Taxonomically, the Tiger Swallowtail situation isn't as simple as it used to be. In the Appalachians our Papilio glaucus is replaced by the closely-related, larger and only recently described P. appalachiensis and, in the north, it's replaced by the closely related P. canadensis. These three species can be very difficult to distinguish, and earlier were all lumped under our P. glaucus.
from the March 10, 2002 Newsletter, issued from near Natchez, Mississippi:
SWALLOWTAILS
On Wednesday a bright yellow and black Tiger Swallowtail butterfly (PTEROURUS GLAUCUS) turned up alongside the gravel road between here and the plantation center. This is one of the largest, brightest and prettiest butterflies we have, as well as one of the most common.
One reason for its success is its flexibility. Instead of its caterpillars (which resemble bird droppings) eating just one kind of plant, they can be found munching on cherry and plum trees, ashes, tulip-poplars and many other kinds of plants. The adults likewise take nectar from a huge variety of blossoms.

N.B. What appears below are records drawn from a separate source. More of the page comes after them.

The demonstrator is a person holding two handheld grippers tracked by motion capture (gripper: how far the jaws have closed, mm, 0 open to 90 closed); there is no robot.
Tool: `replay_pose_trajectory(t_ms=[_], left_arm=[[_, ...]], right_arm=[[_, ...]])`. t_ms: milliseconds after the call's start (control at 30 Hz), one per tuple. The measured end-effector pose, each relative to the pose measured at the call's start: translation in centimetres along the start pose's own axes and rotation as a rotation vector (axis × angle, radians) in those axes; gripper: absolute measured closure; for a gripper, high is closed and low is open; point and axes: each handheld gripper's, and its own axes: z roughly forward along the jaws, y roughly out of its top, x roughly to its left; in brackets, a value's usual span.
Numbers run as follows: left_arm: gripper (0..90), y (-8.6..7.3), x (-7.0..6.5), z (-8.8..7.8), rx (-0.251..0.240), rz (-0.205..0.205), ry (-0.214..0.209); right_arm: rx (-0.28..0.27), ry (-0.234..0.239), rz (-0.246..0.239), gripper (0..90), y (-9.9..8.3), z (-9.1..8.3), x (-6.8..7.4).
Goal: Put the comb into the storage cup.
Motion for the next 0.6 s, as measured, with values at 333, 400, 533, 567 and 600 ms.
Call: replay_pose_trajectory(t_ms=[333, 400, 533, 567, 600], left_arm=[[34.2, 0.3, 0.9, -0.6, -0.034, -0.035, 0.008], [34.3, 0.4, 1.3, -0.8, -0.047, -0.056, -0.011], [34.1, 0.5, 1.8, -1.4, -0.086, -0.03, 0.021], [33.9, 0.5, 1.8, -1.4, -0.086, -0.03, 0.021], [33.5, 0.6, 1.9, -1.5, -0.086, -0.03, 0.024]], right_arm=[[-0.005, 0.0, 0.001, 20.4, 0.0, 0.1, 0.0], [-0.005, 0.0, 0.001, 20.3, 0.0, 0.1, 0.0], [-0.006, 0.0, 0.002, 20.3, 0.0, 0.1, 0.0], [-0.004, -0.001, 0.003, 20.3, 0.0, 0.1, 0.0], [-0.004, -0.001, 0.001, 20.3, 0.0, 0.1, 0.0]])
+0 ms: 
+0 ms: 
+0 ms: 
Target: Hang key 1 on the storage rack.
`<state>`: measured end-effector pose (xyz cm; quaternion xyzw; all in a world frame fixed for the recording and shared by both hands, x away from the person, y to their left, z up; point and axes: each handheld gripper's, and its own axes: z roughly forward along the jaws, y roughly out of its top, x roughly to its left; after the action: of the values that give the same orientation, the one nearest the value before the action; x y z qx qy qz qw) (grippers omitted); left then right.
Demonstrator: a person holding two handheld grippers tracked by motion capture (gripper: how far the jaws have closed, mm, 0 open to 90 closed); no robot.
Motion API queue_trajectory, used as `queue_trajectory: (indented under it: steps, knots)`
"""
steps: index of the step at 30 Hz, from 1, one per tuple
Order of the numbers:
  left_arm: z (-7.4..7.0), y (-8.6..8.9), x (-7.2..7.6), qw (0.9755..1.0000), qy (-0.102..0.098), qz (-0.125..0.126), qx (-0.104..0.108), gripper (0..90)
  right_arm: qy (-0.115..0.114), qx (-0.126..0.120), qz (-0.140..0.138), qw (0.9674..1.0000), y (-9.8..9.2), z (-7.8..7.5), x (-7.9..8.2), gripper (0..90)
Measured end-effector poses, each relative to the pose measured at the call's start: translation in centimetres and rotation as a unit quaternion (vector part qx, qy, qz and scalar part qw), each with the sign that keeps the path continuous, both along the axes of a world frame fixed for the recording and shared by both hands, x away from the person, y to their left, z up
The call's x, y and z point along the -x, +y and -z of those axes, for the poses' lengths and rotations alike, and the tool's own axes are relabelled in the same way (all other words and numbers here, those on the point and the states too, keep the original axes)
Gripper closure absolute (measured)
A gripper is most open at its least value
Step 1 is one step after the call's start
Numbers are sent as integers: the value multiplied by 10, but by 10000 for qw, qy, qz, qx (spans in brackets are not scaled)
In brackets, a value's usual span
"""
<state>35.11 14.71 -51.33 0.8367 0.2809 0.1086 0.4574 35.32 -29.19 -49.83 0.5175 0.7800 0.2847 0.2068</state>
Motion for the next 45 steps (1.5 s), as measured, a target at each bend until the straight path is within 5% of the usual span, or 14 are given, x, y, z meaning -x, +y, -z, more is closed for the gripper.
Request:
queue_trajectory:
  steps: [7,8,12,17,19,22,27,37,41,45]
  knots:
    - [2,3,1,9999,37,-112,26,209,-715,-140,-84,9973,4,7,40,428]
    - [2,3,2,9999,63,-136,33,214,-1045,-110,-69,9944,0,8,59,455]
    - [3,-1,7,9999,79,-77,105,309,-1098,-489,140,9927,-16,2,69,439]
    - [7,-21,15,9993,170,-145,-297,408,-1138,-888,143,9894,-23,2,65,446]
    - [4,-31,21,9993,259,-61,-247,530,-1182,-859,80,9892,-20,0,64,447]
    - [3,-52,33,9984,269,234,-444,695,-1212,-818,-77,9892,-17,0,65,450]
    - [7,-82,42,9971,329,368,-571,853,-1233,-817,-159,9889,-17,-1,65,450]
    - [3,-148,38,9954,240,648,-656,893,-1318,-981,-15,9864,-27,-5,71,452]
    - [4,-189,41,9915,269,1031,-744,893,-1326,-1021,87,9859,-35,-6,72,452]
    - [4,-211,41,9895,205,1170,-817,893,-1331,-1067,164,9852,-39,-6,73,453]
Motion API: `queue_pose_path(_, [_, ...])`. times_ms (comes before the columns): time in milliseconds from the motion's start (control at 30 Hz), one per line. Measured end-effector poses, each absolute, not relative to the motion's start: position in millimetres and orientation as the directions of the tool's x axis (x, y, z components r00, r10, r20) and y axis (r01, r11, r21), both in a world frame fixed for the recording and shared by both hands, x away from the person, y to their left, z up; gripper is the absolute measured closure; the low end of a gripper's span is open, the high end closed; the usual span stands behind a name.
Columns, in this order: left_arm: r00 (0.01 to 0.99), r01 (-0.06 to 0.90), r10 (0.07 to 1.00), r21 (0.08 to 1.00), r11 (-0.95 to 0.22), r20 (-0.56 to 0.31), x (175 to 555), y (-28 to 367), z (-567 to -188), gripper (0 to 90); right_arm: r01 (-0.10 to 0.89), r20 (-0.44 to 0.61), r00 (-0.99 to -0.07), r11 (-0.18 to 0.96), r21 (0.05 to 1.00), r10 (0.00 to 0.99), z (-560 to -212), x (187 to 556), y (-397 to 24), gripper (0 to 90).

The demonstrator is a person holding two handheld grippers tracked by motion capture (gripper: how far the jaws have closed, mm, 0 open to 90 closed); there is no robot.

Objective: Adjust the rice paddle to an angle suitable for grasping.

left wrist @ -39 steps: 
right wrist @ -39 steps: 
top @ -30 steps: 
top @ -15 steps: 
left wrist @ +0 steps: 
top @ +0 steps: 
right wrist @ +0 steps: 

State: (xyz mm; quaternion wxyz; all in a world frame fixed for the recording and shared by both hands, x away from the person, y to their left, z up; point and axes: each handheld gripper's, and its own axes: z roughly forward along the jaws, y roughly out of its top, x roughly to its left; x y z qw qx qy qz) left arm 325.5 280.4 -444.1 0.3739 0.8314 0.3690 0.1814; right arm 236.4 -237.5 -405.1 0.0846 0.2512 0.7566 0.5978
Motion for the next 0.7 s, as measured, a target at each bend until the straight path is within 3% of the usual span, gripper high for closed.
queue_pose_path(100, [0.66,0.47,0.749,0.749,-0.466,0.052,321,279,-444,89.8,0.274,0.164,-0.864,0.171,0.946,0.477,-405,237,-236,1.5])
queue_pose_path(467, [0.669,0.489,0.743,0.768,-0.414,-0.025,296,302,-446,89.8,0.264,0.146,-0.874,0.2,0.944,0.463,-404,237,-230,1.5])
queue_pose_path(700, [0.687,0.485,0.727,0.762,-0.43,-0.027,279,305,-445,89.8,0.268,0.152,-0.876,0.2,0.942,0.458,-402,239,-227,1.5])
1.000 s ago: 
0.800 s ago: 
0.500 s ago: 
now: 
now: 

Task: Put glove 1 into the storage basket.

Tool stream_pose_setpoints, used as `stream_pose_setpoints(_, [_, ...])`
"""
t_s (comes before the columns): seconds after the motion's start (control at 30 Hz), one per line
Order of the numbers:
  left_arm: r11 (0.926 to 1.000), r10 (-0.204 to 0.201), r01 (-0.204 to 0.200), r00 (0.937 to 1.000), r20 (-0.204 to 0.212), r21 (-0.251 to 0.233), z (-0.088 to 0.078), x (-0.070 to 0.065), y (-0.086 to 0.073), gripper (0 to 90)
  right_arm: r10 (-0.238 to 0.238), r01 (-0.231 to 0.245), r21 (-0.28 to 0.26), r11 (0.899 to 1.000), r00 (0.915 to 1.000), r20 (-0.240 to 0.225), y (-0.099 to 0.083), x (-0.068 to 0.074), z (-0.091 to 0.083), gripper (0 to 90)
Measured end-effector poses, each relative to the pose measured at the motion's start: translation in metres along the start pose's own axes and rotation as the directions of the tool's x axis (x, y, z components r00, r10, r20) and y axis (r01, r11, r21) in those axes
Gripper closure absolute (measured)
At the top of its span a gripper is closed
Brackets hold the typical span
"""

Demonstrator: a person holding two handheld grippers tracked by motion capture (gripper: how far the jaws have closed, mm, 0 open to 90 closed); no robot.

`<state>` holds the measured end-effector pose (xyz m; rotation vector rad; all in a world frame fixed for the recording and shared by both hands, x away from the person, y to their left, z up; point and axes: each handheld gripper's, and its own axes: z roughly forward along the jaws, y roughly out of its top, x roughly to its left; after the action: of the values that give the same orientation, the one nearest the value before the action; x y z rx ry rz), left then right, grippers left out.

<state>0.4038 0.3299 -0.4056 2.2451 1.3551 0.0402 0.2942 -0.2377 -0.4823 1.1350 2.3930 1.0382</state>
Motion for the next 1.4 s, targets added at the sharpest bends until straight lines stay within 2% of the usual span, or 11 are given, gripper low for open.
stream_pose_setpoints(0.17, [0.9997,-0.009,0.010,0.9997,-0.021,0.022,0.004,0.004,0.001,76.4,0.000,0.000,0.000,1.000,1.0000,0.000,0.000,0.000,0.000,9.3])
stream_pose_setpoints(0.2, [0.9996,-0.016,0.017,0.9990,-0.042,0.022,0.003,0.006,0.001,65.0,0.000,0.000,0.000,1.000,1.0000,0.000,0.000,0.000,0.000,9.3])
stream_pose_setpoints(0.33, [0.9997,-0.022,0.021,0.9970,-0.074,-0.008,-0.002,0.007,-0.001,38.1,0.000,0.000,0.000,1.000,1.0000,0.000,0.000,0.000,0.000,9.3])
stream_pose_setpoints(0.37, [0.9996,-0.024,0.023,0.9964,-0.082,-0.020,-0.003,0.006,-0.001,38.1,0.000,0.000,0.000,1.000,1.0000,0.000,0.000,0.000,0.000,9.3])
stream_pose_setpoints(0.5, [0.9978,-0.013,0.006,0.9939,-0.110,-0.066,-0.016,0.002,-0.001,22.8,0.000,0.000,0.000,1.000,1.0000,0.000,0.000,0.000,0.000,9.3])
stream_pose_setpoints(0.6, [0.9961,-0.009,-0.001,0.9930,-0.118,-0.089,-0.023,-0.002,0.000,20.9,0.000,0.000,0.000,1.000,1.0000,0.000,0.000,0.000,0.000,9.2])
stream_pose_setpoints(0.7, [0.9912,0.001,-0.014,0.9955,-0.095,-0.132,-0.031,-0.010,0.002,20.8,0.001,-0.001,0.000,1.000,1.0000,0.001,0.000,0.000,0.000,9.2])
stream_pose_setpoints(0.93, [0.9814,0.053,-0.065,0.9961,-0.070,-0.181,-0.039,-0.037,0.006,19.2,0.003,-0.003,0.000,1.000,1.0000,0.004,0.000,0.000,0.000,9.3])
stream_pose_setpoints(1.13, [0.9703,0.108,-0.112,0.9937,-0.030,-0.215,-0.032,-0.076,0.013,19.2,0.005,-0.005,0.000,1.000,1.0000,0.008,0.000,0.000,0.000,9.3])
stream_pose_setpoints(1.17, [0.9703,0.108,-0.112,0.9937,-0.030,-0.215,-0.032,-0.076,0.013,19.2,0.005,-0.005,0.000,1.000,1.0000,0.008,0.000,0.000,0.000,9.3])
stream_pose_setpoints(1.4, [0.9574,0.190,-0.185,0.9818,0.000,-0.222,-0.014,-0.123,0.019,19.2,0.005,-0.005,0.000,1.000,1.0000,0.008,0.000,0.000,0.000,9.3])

The next day I saw several Zebra Swallowtails, EURYTIDES MARCELLUS, likewise one of the most striking and most common of our butterfly species. Taking an opposite strategy for survival from the Tiger Swallowtail, this butterfly's caterpillars feed on just one host plant in our area -- the Pawpaw. The one-host-plant strategy works here because we have an abundance of Pawpaws.
I wonder if these butterflies will survive, for there just aren't that many flowers blossoming now, and we're bound to have more cold nights. I would guess that the recent unseasonably warm days, which outnumbered our few "historically cold days," caused these butterflies to emerge too early, and that they may become yet other victims of Global Warming's extreme weather vacillations.